А. М. Панченко, анализируя «Комедию притчи о блудном сыне» Симеона Полоцкого, говорит, что категория славы (одна из разновидностей, а точнее, степеней успеха) является для русской культуры XVII века важнейшим признаком секуляризации культуры: «Искать славы естественно и похвально. За славу люди слагают головы, <…> ведь слава – единственное, в чем живет на земле после смерти тленный человек. Симеон Полоцкий ценит славу так же высоко, как спасение души. Слава – порука бессмертия; это важнейший признак секуляризации культуры»3. Замечание о том, что завоевывать славу нужно «с умом», тождественно рационально построенной стратегии достижения успеха; хотя не менее часто в борьбе за успех человек действует бессознательно, полагая свое поведение естественным, потому что оно легитимируется традицией.
Однако Панченко не случайно противопоставляет стратегию Полоцкого евангельскому и древнерусскому идеалу. То, что «Полоцкий ценит славу так же высоко, как спасение души», характерно для поведения европейского интеллигента эпохи барокко. Дихотомия «высокое-низкое», «божественное-профанное», «истинное-неистинное» создала устойчивый стереотип негативного отношения к суетной мирской славе. Поэтому основным подтверждением успеха в русской культуре, как пишет М. Л. Гаспаров, обычно считают именно возможность «остаться в веках», а прижизненная слава и деньги – это лишь здешний «бессмертья, может быть, залог». Поэтому, несмотря на процессы профессионализации литературы, характерные для XIX века, вопрос истинной оценки результата литературного труда оставался принципиально закамуфлированным. Сакральное отношение к слову влекло за собой нежелание фиксировать внимание на вопросе: а кто обладает прерогативами оценивать литературный продукт? Индуцируемый обществом смысл творчества как боговдохновенного акта на первом этапе становления и профессионализации литературы в России (превращения ее в светский институт) предполагал, что настоящими адресатами являются Бог и верховная власть в ее статусе наместника Бога на земле. Верховной власти делегировались прерогативы формирования критериев оценки текста и определения успешности или неуспешности авторской стратегии; в доказательство успеха власть награждала автора деньгами, чинами и славой или тюрьмой, ссылкой, домашним арестом (или подчеркнутым невниманием) для подтверждения неуспеха авторской стратегии.

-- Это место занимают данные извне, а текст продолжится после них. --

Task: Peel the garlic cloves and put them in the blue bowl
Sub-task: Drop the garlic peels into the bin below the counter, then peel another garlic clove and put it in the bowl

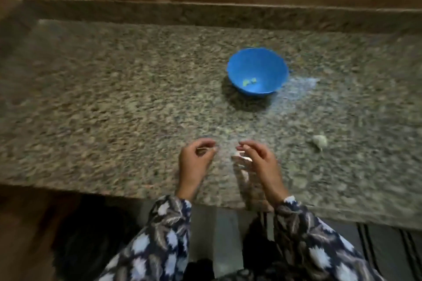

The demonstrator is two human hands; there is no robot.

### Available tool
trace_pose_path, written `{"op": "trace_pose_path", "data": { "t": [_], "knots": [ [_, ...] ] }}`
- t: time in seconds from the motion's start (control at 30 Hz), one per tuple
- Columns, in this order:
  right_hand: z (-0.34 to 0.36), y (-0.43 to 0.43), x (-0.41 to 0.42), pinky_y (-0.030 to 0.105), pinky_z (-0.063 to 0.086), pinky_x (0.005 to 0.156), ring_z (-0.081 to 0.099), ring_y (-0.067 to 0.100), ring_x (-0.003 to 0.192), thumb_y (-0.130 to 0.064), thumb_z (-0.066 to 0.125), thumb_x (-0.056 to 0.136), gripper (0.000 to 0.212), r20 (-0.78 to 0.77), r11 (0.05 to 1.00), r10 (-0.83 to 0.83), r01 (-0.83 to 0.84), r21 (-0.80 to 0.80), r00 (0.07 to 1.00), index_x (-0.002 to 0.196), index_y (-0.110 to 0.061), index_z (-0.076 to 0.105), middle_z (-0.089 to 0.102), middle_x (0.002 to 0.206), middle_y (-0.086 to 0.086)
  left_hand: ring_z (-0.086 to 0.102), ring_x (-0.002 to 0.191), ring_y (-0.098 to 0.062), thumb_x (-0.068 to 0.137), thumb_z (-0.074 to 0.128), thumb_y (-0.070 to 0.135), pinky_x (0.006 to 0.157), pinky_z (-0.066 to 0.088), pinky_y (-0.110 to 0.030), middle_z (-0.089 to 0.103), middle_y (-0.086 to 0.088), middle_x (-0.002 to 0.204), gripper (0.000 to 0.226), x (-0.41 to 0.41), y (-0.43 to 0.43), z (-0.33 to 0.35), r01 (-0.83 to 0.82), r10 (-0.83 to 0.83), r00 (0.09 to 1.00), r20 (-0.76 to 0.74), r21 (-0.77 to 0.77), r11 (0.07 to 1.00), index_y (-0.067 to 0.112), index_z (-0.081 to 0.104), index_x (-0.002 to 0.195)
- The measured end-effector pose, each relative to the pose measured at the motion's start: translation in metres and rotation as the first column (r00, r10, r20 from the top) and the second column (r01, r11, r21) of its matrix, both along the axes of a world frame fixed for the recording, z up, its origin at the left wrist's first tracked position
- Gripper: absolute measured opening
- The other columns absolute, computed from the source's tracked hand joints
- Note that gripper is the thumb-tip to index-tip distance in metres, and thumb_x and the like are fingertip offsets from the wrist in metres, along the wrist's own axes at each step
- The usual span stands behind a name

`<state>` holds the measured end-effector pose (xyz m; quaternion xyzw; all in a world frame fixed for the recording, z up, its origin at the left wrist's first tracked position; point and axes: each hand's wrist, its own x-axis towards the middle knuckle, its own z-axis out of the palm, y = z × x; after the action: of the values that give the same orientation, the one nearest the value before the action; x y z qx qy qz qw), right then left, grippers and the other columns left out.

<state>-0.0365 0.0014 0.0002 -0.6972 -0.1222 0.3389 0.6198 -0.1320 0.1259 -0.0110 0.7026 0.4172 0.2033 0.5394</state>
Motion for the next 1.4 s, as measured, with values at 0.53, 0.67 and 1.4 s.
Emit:
{"op": "trace_pose_path", "data": {
  "t": [0.53,0.67,1.4],
  "knots": [
    [-0.022,-0.085,0.131,0.037,0.036,0.090,0.041,0.030,0.115,-0.032,0.066,0.082,0.044,0.517,0.751,0.000,0.341,-0.566,0.856,0.119,-0.013,0.053,0.048,0.122,0.016,0.062,0.079,-0.022,0.085,0.064,0.007,0.069,0.041,-0.025,0.070,-0.010,0.086,0.009,0.083,0.001,-0.013,0.028,0.115,0.927,-0.358,0.369,0.929,0.006,0.071,0.090],
    [-0.015,-0.083,0.128,0.026,0.038,0.077,0.054,0.024,0.099,-0.028,0.065,0.084,0.034,0.495,0.795,-0.018,0.312,-0.520,0.869,0.113,-0.011,0.060,0.057,0.111,0.010,0.062,0.078,-0.024,0.081,0.066,0.006,0.066,0.038,-0.024,0.065,-0.004,0.076,0.004,0.083,0.015,0.000,0.041,0.093,0.906,-0.413,0.304,0.952,0.008,0.069,0.083],
    [-0.001,-0.048,0.092,0.035,0.056,0.077,0.063,0.025,0.089,-0.005,0.057,0.085,0.025,-0.583,0.913,-0.213,0.373,0.167,0.784,0.110,-0.009,0.058,0.067,0.097,0.013,0.065,0.093,-0.014,0.086,0.061,0.003,0.081,0.057,-0.034,0.068,0.001,0.103,0.023,0.104,-0.024,0.030,0.185,-0.184,0.983,0.026,-0.038,0.982,0.014,0.066,0.105]
  ]
}}
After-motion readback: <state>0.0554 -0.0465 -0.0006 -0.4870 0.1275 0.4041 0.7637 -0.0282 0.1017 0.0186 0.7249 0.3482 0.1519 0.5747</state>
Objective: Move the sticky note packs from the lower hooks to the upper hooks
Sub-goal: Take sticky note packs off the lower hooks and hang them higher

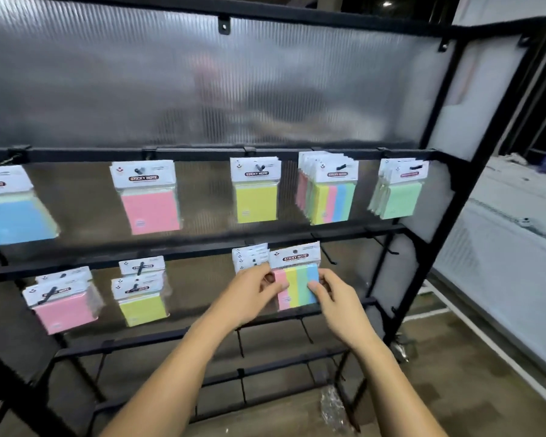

Перераспределение власти между государственными институтами и обществом сделало возможным появление дискуссионной и до сих пор полемической формулы «Пишу для себя, печатаю для денег». Категоричное «пишу для себя» содержит пафос намеренного дистанцирования не только от государственной власти, но и от общества, роль которого низводится к меркантильному статусу оценщика товара, способного найти писательскому труду денежный эквивалент, но малоценного в качестве определения других параметров успеха или неуспеха.
В начале 1830-х годов меняются представления русского общества о месте и роли писателя и представления о норме отношений между писателем и публикой. «Причину этого, – полагает Г. Е. Потапова, – следует искать в постепенной демократизации литературы, во вхождении в русскую культуру массового читателя. Период салонного и кружкового бытования литературы кончается, и в свои права вступают законы книжного рынка. <…> Демократизация литературы приводит к тому, что меняются сами представления о месте писателя в обществе – и не в последнюю очередь представления о том, что такое литературная слава, как и кем она должна создаваться»4.